Every day you may make progress. Every step may be fruitful. Yet there will stretch out before you an ever-lengthening, ever-ascending, ever-improving path. You know you will never get to the end of the journey. But this, so far from discouraging, only adds to the joy and glory of the climb.
Sir Winston Churchill (1874 - 1965)
ser-en-dip-i-ty Function: noun
Etymology: from its possession by the heroes of the Persian fairy tale The Three Princes of Serendip
1 : the faculty or phenomenon of finding valuable or agreeable things not sought for
2 : What can happen if you just keep your eyes open
I think it was about a year ago today that I had dinner with a wild rabbit.
It was a Sunday afternoon, and I was going absolutely stir crazy. My wife was at work and would not be home till late that evening so I got in my car and just drove.
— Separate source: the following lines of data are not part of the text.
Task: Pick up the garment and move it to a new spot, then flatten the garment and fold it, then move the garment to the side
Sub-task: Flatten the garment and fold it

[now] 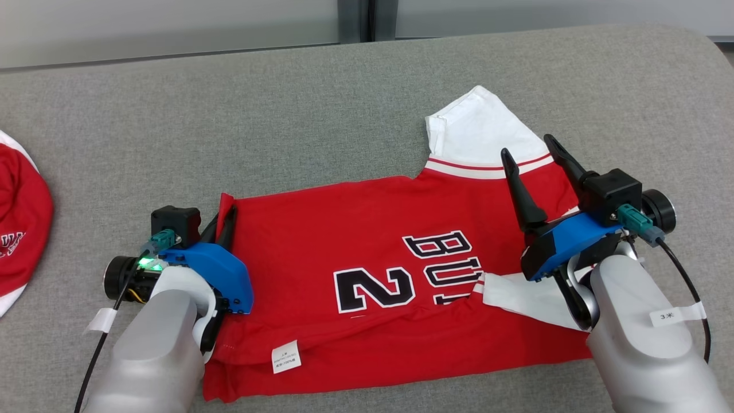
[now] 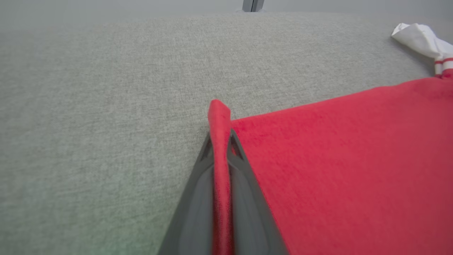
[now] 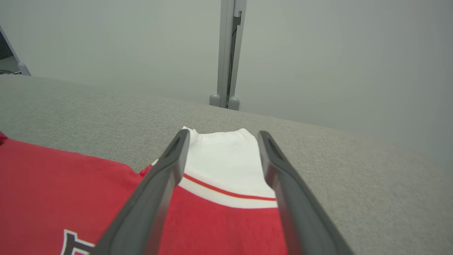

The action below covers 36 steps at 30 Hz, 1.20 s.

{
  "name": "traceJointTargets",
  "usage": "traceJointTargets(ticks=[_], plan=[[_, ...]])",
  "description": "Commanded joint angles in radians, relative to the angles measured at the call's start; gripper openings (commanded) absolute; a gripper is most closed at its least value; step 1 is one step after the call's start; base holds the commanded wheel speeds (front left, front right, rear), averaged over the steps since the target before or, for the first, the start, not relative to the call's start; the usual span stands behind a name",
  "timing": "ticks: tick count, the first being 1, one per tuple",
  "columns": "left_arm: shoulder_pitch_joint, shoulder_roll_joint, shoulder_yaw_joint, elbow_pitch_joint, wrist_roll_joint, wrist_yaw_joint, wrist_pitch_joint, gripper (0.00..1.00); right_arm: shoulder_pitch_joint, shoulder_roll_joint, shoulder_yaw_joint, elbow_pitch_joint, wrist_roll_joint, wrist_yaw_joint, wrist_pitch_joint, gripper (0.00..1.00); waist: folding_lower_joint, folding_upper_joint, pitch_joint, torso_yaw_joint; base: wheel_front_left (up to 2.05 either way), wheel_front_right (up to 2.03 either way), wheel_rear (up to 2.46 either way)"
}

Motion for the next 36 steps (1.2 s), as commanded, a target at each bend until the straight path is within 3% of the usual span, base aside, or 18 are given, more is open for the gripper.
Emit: traceJointTargets(ticks=[1,11,23,36], plan=[[-0.009,0.004,-0.010,0.009,-0.009,-0.001,-0.004,0.00,-0.016,-0.008,-0.001,0.008,0.006,0.000,-0.003,1.00,0.0000,-0.0002,0.002,0.001,0.00,0.00,0.00],[-0.012,0.014,-0.039,-0.091,-0.047,0.000,-0.025,0.00,-0.122,-0.064,-0.018,0.087,0.015,0.000,-0.003,1.00,0.0000,-0.0002,0.036,0.042,0.00,0.00,0.00],[0.021,-0.001,-0.001,-0.326,0.036,0.000,-0.025,0.00,-0.435,-0.163,0.030,0.364,-0.002,0.000,0.089,1.00,0.0000,-0.0002,0.141,0.141,0.00,0.00,0.00],[0.005,-0.027,-0.006,-0.415,0.083,0.001,-0.024,0.00,-0.584,-0.180,0.085,0.604,0.066,0.000,0.199,1.00,0.0000,-0.0002,0.227,0.201,0.00,0.00,0.00]])
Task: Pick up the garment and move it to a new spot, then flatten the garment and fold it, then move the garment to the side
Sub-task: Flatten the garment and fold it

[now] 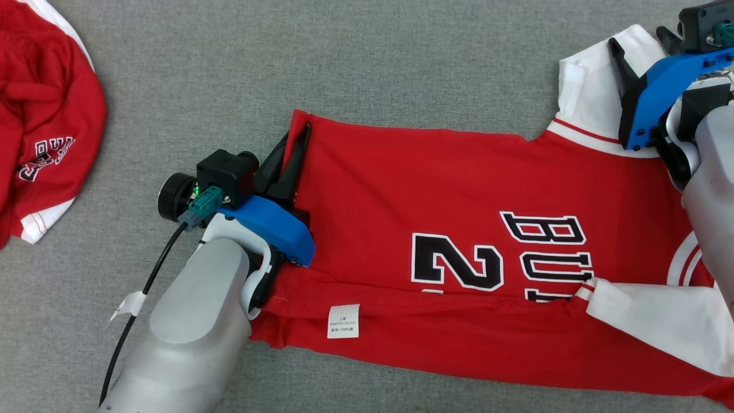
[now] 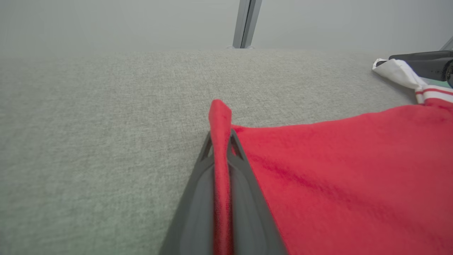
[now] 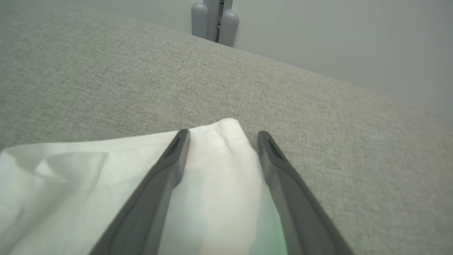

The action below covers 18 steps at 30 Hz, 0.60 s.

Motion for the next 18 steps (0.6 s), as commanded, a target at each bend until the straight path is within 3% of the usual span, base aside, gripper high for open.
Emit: traceJointTargets(ticks=[1,4,6,7,12,18], plan=[[-0.005,0.007,0.002,0.007,0.007,0.004,-0.002,0.00,-0.016,-0.008,0.000,0.019,0.014,0.000,0.017,1.00,0.0000,-0.0001,0.006,0.005,0.00,0.00,0.00],[-0.008,0.007,0.002,0.004,0.007,0.004,-0.002,0.00,-0.011,-0.009,0.016,0.044,0.032,0.000,0.055,1.00,0.0000,-0.0001,0.010,0.006,0.00,0.00,0.00],[-0.011,0.008,0.004,0.003,0.007,0.004,-0.002,0.00,-0.008,-0.004,0.026,0.056,0.044,0.000,0.083,0.16,0.0000,-0.0001,0.014,0.004,0.00,0.00,0.00],[-0.012,0.008,0.006,0.003,0.007,0.004,-0.002,0.00,-0.005,0.000,0.032,0.060,0.054,0.000,0.095,0.00,0.0000,-0.0001,0.015,0.003,0.00,0.00,0.00],[-0.003,0.011,0.018,0.012,0.007,0.004,-0.002,0.00,-0.001,0.012,0.062,0.047,0.102,0.000,0.079,0.00,0.0000,-0.0001,0.005,-0.016,0.00,0.00,0.00],[0.036,0.018,0.042,0.033,-0.002,0.003,-0.002,0.00,0.030,0.015,0.082,0.012,0.160,0.000,-0.039,0.00,0.0000,-0.0001,-0.060,-0.057,0.00,0.00,0.00]])
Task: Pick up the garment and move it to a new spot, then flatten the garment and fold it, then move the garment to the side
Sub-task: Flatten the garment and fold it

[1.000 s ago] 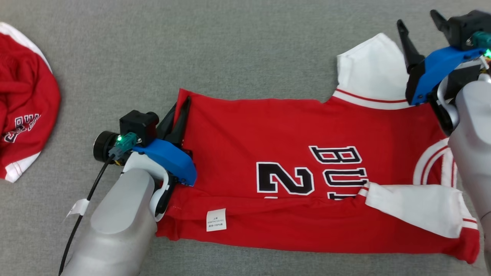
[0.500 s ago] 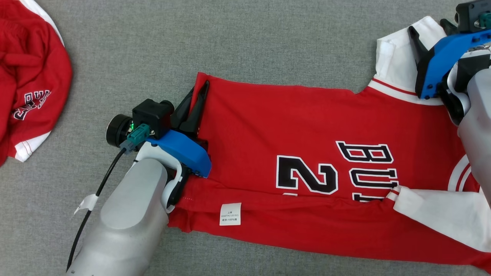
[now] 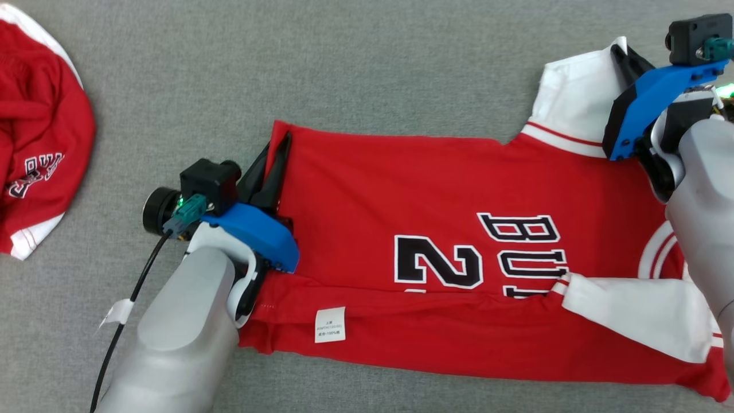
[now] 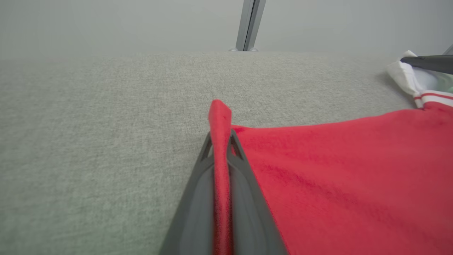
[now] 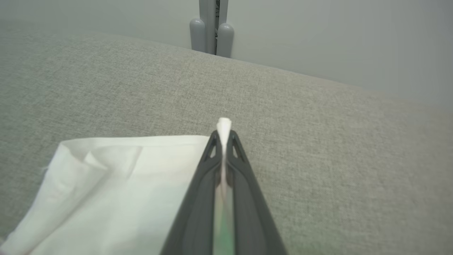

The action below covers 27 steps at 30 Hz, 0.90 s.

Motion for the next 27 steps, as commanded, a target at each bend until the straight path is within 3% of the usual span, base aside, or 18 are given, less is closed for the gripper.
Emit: traceJointTargets(ticks=[1,11,18,27], plan=[[0.026,0.010,0.013,0.016,-0.006,0.003,-0.002,0.00,0.032,0.003,0.011,-0.012,0.021,0.000,-0.036,0.00,-0.0001,0.0001,-0.042,-0.034,0.00,0.00,0.00],[0.092,0.024,0.048,0.042,-0.001,0.003,-0.002,0.00,0.172,0.011,0.070,-0.124,0.120,0.000,-0.162,0.00,-0.0001,0.0001,-0.147,-0.110,0.00,0.00,0.00],[0.129,0.034,0.080,0.044,0.009,0.003,-0.002,0.00,0.328,-0.022,0.078,-0.348,0.170,0.000,-0.173,0.00,-0.0001,0.0001,-0.200,-0.146,0.00,0.00,0.00],[0.191,0.035,0.131,0.014,0.031,0.003,-0.002,0.00,0.582,-0.025,-0.001,-0.610,0.145,0.000,-0.174,0.00,-0.0001,0.0001,-0.244,-0.161,0.00,0.00,0.00]])
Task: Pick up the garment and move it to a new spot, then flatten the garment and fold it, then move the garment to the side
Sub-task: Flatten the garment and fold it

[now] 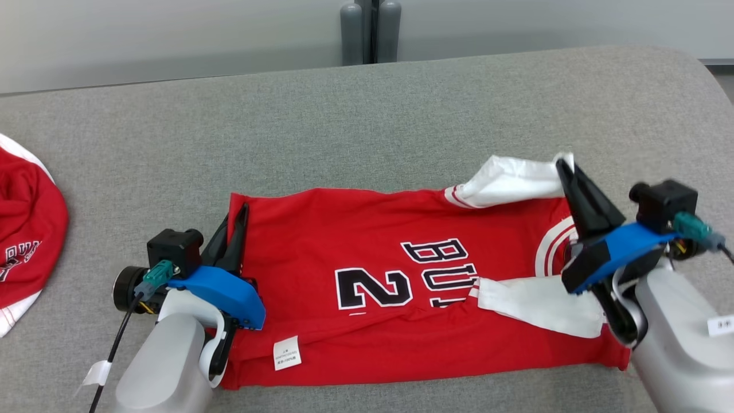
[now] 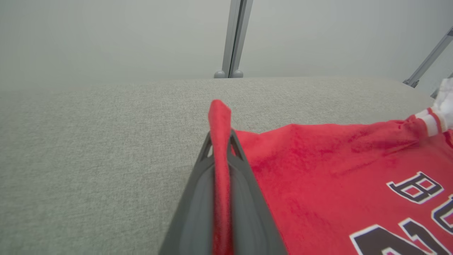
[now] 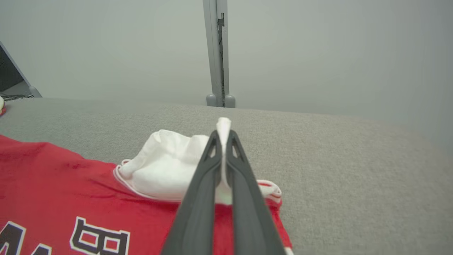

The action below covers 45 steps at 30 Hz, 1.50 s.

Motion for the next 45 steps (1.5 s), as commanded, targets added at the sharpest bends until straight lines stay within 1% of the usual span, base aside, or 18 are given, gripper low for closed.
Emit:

I soon found myself heading out of Richmond towards the Eastern Shore of Maryland taking a route I had never taken before. City quickly gave way to suburb, and suburb gave way to country as the miles passed. Pretty soon I was in that strange place where every third house seems to have an RV for sale in the front yard, and towns are few and far between.
I had some new music for my CD player and plugged it in, listening as I drove, trying to clear my head of the stresses of my job and my life. As I drove traffic became sparser and sparser until there were few cars on the road at all. After a particularly long stretch I came to a country store and stopped in to get some fried chicken and took it to the car. I knew I was close to Maryland and figured I would stop somewhere on the water and enjoy my dinner.
It could not have been two miles down the road when I was caught in the traffic jam.
Cars were bumper to bumper. The road was hilly so I could not tell how far up ahead it reached, but since I was in no hurry I just relaxed with my music and waited. And waited. And waited.
An hour passed, and I traveled about a half of a mile. I crested a hill and for as far as I could see, there were cars and more cars, all pretty much stopped. I pulled out my map and saw that the bridge to Martyland was still ten miles further on, and assumed it was an accident on the bridge that had stopped traffic.
I did not intend to wait that long just to cross a bridge, so I turned around and took a side road.
Traveling was easier once I got off the highway. This was all country, all forest, hardly any houses at all. Then I came to an old plantation that was open for tours. I turned in to the parking lot.
The mansion was less than impressive, and I vaguely remembered being there before years earlier. I looked at the map of the grounds and spotted a picnic area, so I drove over there, took out my chicken, and sat down at a picnic table.
The chicken was quite dry, as is often the case with chicken from country groceries. I got up to get my drink from the car, and spotted something out of the corner of my eye.
On the path next to the shelter, a small bunny had ventured out and was carefully munching on some dandelions.
He looked at me, and I looked at him.
It was one of those moments that are hard to describe, where animal and human seem to touch in some way. I stayed still, and he, thinking I was no threat, kept eating. So I took out my dinner and ate too, each of us watching the other.
There we were, the bunny and I, having dinner together. I the interloper in his world, I the guest, he the gracious host giving me the courtesy of his presence. We did this for at least twenty minutes, and I was transfixed.
There is nothing, I think, more apt to take our minds off of the cares and worries of our workday world than a chance encounter with something wild, something untamed, something out of our experience, even if it is just a wild bunny rabbit.
As the sun set, he turned and vanished quietly into the brush, and I got back in my car and drove home, touched and at peace.
Of one thing I am certain, the body is not the measure of healing - peace is the measure.